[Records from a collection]
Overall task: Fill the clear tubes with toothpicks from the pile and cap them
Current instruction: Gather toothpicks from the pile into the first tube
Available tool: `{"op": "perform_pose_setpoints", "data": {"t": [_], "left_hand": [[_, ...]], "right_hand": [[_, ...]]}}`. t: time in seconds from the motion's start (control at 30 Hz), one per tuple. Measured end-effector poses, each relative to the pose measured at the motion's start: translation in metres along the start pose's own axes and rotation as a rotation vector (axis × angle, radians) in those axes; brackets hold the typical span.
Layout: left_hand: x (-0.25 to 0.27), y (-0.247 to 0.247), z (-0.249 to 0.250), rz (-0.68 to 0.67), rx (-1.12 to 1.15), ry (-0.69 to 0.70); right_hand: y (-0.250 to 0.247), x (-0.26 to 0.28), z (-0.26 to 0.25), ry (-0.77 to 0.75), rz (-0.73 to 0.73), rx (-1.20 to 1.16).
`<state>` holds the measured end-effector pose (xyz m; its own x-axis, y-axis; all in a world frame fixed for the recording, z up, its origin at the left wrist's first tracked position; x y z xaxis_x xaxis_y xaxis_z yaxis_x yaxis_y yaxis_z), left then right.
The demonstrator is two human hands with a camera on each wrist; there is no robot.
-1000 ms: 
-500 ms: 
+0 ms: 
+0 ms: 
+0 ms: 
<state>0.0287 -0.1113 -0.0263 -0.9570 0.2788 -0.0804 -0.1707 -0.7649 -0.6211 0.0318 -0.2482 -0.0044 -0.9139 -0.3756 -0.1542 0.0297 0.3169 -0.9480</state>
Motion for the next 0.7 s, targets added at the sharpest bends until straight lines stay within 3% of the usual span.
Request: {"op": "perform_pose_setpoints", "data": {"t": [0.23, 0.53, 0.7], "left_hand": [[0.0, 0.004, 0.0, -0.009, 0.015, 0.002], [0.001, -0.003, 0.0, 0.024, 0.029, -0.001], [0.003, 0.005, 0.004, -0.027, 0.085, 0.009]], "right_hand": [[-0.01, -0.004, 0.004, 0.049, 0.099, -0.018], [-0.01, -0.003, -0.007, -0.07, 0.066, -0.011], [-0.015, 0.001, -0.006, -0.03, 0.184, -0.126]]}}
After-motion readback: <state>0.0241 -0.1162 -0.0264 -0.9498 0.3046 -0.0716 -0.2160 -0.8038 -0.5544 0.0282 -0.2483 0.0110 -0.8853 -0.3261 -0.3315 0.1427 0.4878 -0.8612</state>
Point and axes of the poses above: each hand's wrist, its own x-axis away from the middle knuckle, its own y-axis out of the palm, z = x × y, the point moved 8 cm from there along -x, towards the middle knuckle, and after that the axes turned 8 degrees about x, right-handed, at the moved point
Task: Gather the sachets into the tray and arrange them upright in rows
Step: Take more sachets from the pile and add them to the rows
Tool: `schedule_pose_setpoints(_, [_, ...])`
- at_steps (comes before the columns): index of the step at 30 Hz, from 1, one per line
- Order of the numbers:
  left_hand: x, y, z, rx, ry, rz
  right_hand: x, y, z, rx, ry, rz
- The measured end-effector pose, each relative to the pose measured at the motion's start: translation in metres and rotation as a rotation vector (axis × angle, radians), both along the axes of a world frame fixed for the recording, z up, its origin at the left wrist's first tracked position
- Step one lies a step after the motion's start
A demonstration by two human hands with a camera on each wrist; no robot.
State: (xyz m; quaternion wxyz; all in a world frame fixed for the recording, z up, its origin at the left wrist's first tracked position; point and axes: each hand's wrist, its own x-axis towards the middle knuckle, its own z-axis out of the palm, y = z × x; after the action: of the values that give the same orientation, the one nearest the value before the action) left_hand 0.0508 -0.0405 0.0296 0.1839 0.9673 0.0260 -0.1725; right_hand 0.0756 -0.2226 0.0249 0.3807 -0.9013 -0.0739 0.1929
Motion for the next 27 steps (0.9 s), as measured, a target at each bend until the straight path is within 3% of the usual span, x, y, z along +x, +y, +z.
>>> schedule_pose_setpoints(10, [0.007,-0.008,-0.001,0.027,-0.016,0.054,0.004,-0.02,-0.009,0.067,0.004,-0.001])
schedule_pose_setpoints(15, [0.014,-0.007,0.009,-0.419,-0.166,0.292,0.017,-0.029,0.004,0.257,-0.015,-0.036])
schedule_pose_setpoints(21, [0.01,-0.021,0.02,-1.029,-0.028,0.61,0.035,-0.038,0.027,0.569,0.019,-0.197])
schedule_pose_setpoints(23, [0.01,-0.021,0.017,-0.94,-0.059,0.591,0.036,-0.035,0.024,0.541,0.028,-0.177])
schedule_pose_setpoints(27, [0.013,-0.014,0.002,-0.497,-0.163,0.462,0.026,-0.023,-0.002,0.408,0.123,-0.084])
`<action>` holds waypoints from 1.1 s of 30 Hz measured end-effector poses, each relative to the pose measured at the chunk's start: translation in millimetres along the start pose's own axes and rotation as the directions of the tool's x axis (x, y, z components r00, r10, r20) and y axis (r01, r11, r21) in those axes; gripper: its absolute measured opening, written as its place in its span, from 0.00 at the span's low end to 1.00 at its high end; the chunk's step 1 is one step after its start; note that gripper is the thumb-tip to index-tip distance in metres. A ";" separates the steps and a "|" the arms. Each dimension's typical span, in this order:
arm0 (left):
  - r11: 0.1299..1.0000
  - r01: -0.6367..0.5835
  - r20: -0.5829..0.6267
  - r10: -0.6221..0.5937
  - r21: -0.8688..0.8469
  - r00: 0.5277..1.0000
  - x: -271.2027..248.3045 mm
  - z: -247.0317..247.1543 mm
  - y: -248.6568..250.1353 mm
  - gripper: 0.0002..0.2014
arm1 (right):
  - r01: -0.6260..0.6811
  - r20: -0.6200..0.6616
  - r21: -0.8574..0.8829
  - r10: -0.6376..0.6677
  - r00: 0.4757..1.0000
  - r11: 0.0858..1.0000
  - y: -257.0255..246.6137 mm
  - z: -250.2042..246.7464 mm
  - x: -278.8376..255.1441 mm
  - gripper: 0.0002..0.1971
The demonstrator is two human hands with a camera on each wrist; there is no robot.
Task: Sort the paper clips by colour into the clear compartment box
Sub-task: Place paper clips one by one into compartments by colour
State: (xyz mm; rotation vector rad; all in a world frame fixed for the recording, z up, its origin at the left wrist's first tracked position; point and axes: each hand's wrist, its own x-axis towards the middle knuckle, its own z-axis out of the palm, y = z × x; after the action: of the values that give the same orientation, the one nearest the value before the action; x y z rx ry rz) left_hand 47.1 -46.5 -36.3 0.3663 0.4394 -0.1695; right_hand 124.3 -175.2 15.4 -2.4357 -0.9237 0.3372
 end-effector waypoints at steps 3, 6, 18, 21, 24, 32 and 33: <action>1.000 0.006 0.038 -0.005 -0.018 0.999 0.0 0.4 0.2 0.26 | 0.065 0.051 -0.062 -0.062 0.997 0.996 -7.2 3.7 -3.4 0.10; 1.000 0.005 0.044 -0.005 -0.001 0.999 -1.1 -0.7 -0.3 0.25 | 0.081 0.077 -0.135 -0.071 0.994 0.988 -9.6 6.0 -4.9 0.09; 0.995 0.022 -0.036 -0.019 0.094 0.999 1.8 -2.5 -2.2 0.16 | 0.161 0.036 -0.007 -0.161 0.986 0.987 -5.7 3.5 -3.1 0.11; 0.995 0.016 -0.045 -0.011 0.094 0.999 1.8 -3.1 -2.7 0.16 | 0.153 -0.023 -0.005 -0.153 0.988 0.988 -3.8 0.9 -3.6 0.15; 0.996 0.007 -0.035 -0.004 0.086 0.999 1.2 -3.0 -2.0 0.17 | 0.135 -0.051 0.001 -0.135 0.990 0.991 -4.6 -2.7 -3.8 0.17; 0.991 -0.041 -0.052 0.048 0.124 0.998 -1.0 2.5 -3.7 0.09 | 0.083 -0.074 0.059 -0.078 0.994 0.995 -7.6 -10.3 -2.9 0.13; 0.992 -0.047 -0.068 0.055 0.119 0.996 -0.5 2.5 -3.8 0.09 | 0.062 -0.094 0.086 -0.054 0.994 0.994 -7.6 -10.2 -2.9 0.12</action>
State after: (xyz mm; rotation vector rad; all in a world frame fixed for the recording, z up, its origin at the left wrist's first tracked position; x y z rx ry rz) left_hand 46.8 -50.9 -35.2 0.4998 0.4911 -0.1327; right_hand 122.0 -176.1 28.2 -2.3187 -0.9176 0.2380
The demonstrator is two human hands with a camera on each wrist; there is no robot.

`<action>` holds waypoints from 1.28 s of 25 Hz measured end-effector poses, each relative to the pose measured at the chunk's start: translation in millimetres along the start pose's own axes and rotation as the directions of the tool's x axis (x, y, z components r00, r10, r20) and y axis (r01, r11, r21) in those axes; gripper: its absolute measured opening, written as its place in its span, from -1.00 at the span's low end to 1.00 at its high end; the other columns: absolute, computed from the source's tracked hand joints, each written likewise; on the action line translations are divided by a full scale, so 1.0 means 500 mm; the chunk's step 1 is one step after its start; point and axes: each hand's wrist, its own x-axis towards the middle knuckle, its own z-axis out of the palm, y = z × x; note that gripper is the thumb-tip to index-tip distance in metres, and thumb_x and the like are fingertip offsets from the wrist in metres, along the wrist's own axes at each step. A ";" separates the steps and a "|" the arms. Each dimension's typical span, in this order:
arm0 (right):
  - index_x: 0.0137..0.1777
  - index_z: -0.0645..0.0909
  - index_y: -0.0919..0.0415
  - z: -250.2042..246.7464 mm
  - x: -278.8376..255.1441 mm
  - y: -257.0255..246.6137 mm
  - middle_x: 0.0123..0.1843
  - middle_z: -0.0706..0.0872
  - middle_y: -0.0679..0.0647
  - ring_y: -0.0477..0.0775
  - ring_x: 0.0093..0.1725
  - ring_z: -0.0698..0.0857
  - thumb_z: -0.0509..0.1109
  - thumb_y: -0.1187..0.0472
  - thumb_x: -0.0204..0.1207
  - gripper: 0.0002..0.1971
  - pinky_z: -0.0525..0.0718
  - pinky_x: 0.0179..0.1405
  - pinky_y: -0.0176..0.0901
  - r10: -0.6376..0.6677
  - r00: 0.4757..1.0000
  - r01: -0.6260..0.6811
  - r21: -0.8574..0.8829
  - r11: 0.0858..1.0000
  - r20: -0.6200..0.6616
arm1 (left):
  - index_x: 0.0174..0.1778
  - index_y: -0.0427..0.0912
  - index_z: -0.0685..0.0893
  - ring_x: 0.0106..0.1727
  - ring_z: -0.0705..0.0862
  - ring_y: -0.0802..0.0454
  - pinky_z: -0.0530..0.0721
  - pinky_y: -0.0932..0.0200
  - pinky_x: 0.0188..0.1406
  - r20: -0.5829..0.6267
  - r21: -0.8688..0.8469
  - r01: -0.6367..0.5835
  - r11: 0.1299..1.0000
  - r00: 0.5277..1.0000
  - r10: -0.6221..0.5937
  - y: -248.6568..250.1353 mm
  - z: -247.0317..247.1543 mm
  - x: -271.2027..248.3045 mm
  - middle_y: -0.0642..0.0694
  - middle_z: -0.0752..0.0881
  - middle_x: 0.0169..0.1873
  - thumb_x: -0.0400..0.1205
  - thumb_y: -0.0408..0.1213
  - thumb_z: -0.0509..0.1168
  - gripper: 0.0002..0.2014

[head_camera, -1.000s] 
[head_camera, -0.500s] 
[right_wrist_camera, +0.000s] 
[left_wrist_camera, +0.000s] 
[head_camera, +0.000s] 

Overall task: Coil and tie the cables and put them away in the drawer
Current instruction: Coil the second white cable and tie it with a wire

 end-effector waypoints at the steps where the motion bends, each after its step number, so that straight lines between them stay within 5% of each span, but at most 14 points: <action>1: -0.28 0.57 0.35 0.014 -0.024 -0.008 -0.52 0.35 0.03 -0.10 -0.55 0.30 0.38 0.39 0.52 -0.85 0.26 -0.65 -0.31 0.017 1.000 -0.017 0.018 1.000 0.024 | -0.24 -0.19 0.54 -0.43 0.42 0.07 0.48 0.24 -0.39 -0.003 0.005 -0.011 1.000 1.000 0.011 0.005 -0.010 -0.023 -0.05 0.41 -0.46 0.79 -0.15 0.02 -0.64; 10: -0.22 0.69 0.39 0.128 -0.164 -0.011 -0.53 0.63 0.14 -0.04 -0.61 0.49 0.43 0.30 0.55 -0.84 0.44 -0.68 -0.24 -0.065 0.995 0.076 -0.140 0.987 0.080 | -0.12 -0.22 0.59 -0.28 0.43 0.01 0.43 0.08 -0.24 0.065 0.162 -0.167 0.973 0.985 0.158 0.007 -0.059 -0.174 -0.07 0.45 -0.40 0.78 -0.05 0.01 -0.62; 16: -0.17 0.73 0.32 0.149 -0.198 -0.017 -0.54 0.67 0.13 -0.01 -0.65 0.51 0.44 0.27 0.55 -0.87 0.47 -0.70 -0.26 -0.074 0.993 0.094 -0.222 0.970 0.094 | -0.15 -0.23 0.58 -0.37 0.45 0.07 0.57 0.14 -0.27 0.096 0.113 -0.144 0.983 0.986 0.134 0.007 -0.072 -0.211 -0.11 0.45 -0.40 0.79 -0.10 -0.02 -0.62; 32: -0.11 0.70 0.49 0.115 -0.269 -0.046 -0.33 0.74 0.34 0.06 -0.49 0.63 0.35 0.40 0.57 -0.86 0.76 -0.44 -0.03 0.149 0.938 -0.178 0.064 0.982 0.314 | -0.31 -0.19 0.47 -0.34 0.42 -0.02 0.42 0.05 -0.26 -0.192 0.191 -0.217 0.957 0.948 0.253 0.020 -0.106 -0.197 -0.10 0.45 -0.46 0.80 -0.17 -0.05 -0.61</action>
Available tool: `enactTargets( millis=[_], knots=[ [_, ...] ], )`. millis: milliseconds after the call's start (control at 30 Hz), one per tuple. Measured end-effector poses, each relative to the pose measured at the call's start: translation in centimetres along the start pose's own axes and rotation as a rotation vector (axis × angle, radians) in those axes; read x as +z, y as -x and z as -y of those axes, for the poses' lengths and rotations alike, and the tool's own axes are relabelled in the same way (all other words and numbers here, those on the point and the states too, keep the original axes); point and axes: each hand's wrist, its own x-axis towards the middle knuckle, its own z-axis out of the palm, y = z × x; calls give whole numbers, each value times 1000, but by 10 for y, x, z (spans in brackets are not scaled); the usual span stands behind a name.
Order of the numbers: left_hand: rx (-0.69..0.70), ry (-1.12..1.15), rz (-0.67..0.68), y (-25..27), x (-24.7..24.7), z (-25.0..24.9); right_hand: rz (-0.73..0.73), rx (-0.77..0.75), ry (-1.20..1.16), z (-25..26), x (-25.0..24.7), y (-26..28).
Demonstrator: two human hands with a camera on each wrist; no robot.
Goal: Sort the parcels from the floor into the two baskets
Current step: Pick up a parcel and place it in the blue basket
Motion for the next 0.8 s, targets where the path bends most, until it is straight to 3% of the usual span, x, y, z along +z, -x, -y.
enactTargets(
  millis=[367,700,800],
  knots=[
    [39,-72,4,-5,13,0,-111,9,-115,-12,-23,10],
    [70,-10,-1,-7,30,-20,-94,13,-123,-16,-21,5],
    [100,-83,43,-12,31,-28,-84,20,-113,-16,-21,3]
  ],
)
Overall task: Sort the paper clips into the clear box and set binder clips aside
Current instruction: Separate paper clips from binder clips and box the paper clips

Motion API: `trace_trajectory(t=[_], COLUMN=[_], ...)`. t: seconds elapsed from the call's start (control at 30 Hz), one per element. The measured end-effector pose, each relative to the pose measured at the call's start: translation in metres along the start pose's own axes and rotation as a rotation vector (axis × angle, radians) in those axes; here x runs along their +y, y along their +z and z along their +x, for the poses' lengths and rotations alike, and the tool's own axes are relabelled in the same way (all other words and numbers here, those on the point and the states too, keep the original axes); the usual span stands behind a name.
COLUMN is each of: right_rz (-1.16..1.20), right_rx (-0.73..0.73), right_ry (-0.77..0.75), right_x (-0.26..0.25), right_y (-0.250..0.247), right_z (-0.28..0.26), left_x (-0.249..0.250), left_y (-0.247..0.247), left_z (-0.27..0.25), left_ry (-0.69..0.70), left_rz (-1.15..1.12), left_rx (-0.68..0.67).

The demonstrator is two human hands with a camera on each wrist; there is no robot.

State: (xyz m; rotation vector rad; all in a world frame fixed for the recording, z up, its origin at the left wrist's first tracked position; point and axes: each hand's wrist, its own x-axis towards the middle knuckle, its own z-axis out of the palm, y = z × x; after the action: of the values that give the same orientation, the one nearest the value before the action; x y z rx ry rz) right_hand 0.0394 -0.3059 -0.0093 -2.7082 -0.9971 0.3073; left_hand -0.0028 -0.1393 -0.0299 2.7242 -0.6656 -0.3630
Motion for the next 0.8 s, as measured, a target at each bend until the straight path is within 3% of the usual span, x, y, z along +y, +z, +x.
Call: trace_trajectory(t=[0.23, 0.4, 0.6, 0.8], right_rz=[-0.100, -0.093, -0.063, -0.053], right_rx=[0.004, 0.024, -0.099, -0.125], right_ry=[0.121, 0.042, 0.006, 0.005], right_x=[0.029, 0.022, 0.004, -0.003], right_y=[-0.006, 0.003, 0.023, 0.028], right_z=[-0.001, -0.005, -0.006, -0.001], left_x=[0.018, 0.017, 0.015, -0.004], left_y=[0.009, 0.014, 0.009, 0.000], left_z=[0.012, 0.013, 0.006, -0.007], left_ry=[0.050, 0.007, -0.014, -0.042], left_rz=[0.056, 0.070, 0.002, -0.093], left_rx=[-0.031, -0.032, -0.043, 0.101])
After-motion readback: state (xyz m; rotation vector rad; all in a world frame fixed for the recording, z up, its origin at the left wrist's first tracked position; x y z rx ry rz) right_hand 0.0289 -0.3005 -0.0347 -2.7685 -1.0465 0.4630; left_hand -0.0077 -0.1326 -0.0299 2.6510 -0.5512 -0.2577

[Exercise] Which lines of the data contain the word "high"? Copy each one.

[Result of this task]
`<action>` holds waypoints from 1.1 s of 30 Hz measured end-effector poses, each relative to the pose measured at the chunk's start: translation in millimetres along the start pose's own axes and rotation as the directions of the tool's x axis (x, y, z components r00, r10, r20) and y axis (r01, r11, r21) in those axes; gripper: its absolute measured opening, written as its place in its span, from 0.00 at the span's low end to 1.00 at its high end; the chunk's step 1 is one step after its start; note that gripper is the thumb-tip to index-tip distance in metres. A ";" separates the steps and a "|" the arms. Each dimension's typical span, in this order:
`<action>` holds waypoints from 1.28 s of 25 Hz measured end-effector poses, each relative to the pose measured at the chunk's start: translation in millimetres along the start pose's own axes and rotation as the directions of the tool's x axis (x, y, z components r00, r10, r20) and y axis (r01, r11, r21) in those axes; gripper: its absolute measured opening, written as its place in its span, from -1.00 at the span's low end to 1.00 at its high end; the other columns: absolute, computed from the source's tracked hand joints, each written likewise; on the action line translations are divided by a full scale, so 1.0 means 500 mm; the chunk's step 1 is one step after its start; point and axes: each hand's wrist, its own x-axis towards the middle knuckle, its own z-axis out of the palm, y = z × x; note that gripper is the thumb-tip to index-tip distance in metres, and thumb_x and the like are fingertip offsets from the wrist in metres, along the wrist's own axes at each step. A ";" separates the steps and a "|" the arms. Each dimension's typical span, in this order:

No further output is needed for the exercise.